▶ [Task prompt] Word for word, transcribe every line below.

◆ ◆ ◆ ◆ ◆ ◆ ◆

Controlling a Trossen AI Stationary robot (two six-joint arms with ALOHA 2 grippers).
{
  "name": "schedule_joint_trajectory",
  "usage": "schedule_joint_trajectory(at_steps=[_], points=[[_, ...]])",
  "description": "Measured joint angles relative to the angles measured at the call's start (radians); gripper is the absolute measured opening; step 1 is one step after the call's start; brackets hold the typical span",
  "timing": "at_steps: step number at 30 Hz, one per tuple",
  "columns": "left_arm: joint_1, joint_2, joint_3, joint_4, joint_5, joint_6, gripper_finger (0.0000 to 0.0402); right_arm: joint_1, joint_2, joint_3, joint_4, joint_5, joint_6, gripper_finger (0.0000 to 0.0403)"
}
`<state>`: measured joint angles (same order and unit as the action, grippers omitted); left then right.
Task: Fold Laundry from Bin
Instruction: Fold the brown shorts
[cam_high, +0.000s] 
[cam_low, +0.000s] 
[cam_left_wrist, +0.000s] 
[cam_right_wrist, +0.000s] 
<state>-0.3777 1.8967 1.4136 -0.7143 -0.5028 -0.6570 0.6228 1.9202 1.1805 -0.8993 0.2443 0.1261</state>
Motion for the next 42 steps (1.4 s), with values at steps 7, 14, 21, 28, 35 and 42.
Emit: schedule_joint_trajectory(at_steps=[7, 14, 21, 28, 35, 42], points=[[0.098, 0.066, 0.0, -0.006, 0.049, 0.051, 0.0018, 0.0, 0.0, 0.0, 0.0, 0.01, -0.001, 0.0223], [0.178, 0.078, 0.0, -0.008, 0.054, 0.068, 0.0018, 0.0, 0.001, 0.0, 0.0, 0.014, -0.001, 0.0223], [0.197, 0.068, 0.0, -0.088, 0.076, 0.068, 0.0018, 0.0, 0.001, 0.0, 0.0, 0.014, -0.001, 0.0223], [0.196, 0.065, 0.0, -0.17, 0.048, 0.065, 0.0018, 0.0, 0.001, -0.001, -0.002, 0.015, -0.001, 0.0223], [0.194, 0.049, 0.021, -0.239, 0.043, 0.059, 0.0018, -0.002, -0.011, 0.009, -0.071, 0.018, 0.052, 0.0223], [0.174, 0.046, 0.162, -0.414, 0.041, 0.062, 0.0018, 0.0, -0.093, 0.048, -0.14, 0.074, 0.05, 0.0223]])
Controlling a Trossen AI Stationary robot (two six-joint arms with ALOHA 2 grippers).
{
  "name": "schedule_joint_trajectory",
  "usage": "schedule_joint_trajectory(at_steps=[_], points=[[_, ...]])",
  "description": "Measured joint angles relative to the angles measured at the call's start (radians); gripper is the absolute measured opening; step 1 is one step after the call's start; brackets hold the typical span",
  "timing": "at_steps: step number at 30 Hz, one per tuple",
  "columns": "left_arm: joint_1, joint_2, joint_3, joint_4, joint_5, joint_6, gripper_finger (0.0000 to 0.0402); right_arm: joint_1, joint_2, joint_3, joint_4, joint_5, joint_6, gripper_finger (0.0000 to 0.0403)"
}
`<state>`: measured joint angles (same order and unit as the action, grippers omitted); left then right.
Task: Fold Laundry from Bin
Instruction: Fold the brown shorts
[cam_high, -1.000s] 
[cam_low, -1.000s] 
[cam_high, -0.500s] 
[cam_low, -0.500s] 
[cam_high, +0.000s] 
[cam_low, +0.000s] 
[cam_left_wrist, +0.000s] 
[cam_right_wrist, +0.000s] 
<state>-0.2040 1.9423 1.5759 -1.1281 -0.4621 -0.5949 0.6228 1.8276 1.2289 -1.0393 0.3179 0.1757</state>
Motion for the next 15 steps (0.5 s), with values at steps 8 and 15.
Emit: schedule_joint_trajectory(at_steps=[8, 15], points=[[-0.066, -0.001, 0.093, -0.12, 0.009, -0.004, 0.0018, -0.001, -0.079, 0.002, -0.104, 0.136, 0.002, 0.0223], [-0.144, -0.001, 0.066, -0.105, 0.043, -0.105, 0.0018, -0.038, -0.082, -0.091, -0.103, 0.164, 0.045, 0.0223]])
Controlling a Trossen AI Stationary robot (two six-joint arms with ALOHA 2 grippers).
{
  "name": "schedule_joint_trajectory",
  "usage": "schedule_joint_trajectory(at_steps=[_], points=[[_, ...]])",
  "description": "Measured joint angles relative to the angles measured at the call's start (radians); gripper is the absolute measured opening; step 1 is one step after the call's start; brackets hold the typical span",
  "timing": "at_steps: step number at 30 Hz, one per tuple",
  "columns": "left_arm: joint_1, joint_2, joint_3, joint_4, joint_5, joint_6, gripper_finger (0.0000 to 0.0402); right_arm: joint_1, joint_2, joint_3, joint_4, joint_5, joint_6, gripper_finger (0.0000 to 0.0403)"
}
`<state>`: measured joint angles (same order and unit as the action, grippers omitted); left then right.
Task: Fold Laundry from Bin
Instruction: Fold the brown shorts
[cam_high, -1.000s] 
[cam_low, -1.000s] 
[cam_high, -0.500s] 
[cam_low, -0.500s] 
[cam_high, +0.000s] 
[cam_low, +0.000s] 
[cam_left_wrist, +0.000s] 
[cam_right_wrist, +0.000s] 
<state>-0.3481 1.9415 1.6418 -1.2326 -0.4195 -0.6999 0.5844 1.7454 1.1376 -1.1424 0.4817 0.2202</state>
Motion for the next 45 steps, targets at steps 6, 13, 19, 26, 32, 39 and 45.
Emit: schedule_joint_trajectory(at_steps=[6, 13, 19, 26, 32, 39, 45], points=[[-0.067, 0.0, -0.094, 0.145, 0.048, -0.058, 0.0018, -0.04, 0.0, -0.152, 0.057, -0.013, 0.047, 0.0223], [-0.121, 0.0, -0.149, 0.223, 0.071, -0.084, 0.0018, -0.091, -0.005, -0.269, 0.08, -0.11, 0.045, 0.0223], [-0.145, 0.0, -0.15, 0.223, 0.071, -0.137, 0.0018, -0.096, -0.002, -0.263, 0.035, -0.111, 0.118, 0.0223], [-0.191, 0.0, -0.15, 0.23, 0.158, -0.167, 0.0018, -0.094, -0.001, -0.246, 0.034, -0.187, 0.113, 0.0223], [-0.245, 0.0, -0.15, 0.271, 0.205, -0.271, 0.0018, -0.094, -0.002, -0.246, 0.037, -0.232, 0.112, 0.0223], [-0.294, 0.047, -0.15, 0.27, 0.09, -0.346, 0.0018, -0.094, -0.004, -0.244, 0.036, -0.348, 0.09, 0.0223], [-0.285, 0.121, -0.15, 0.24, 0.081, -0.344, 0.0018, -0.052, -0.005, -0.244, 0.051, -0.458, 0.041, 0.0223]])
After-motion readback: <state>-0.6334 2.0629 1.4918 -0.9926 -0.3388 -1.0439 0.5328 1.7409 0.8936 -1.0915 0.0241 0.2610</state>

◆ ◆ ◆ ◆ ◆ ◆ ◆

▶ [Solution to the exercise]
Controlling a Trossen AI Stationary robot (two six-joint arms with ALOHA 2 grippers).
{
  "name": "schedule_joint_trajectory",
  "usage": "schedule_joint_trajectory(at_steps=[_], points=[[_, ...]])",
  "description": "Measured joint angles relative to the angles measured at the call's start (radians); gripper is the absolute measured opening; step 1 is one step after the call's start; brackets hold the typical span",
  "timing": "at_steps: step number at 30 Hz, one per tuple",
  "columns": "left_arm: joint_1, joint_2, joint_3, joint_4, joint_5, joint_6, gripper_finger (0.0000 to 0.0402); right_arm: joint_1, joint_2, joint_3, joint_4, joint_5, joint_6, gripper_finger (0.0000 to 0.0403)"
}
`<state>`: measured joint angles (same order and unit as the action, grippers omitted); left then right.
Task: Fold Laundry from Bin
Instruction: Fold the brown shorts
[cam_high, +0.000s] 
[cam_low, +0.000s] 
[cam_left_wrist, +0.000s] 
[cam_right_wrist, +0.000s] 
<state>-0.3777 1.8967 1.4136 -0.7143 -0.5028 -0.6570 0.6228 1.9202 1.1805 -0.8993 0.2443 0.1261</state>
Motion for the next 42 steps (1.4 s), with values at steps 7, 14, 21, 28, 35 and 42.
Emit: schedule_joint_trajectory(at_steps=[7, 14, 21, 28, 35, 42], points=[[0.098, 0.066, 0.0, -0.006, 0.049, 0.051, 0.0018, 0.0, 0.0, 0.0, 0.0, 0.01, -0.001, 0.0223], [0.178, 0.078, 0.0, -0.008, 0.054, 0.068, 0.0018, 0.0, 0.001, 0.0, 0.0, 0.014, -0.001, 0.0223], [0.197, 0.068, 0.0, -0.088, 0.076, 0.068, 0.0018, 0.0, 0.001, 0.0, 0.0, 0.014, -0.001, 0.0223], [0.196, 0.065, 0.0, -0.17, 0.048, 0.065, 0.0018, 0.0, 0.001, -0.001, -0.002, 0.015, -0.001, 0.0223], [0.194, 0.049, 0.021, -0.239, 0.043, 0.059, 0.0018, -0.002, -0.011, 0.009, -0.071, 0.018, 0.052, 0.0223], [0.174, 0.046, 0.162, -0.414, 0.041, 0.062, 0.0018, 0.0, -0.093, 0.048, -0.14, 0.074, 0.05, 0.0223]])
Controlling a Trossen AI Stationary robot (two six-joint arms with ALOHA 2 grippers).
{
  "name": "schedule_joint_trajectory",
  "usage": "schedule_joint_trajectory(at_steps=[_], points=[[_, ...]])",
  "description": "Measured joint angles relative to the angles measured at the call's start (radians); gripper is the absolute measured opening; step 1 is one step after the call's start; brackets hold the typical span",
  "timing": "at_steps: step number at 30 Hz, one per tuple",
  "columns": "left_arm: joint_1, joint_2, joint_3, joint_4, joint_5, joint_6, gripper_finger (0.0000 to 0.0402); right_arm: joint_1, joint_2, joint_3, joint_4, joint_5, joint_6, gripper_finger (0.0000 to 0.0403)"
}
`<state>`: measured joint angles (same order and unit as the action, grippers omitted); left then right.
Task: Fold Laundry from Bin
Instruction: Fold the brown shorts
[cam_high, -1.000s] 
[cam_low, -1.000s] 
[cam_high, -0.500s] 
[cam_low, -0.500s] 
[cam_high, +0.000s] 
[cam_low, +0.000s] 
[cam_left_wrist, +0.000s] 
[cam_right_wrist, +0.000s] 
<state>-0.2040 1.9423 1.5759 -1.1281 -0.4621 -0.5949 0.6228 1.8276 1.2289 -1.0393 0.3179 0.1757</state>
Motion for the next 15 steps (0.5 s), with values at steps 8 and 15.
Emit: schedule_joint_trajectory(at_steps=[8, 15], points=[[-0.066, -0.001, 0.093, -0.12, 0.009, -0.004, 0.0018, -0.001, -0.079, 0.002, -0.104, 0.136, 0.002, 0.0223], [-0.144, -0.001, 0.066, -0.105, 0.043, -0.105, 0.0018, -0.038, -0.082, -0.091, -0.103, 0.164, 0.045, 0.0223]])
Controlling a Trossen AI Stationary robot (two six-joint arms with ALOHA 2 grippers).
{
  "name": "schedule_joint_trajectory",
  "usage": "schedule_joint_trajectory(at_steps=[_], points=[[_, ...]])",
  "description": "Measured joint angles relative to the angles measured at the call's start (radians); gripper is the absolute measured opening; step 1 is one step after the call's start; brackets hold the typical span",
  "timing": "at_steps: step number at 30 Hz, one per tuple",
  "columns": "left_arm: joint_1, joint_2, joint_3, joint_4, joint_5, joint_6, gripper_finger (0.0000 to 0.0402); right_arm: joint_1, joint_2, joint_3, joint_4, joint_5, joint_6, gripper_finger (0.0000 to 0.0403)"
}
`<state>`: measured joint angles (same order and unit as the action, grippers omitted); left then right.
Task: Fold Laundry from Bin
Instruction: Fold the brown shorts
[cam_high, -1.000s] 
[cam_low, -1.000s] 
[cam_high, -0.500s] 
[cam_low, -0.500s] 
[cam_high, +0.000s] 
[cam_low, +0.000s] 
[cam_left_wrist, +0.000s] 
[cam_right_wrist, +0.000s] 
<state>-0.3481 1.9415 1.6418 -1.2326 -0.4195 -0.6999 0.5844 1.7454 1.1376 -1.1424 0.4817 0.2202</state>
Motion for the next 45 steps, targets at steps 6, 13, 19, 26, 32, 39 and 45.
Emit: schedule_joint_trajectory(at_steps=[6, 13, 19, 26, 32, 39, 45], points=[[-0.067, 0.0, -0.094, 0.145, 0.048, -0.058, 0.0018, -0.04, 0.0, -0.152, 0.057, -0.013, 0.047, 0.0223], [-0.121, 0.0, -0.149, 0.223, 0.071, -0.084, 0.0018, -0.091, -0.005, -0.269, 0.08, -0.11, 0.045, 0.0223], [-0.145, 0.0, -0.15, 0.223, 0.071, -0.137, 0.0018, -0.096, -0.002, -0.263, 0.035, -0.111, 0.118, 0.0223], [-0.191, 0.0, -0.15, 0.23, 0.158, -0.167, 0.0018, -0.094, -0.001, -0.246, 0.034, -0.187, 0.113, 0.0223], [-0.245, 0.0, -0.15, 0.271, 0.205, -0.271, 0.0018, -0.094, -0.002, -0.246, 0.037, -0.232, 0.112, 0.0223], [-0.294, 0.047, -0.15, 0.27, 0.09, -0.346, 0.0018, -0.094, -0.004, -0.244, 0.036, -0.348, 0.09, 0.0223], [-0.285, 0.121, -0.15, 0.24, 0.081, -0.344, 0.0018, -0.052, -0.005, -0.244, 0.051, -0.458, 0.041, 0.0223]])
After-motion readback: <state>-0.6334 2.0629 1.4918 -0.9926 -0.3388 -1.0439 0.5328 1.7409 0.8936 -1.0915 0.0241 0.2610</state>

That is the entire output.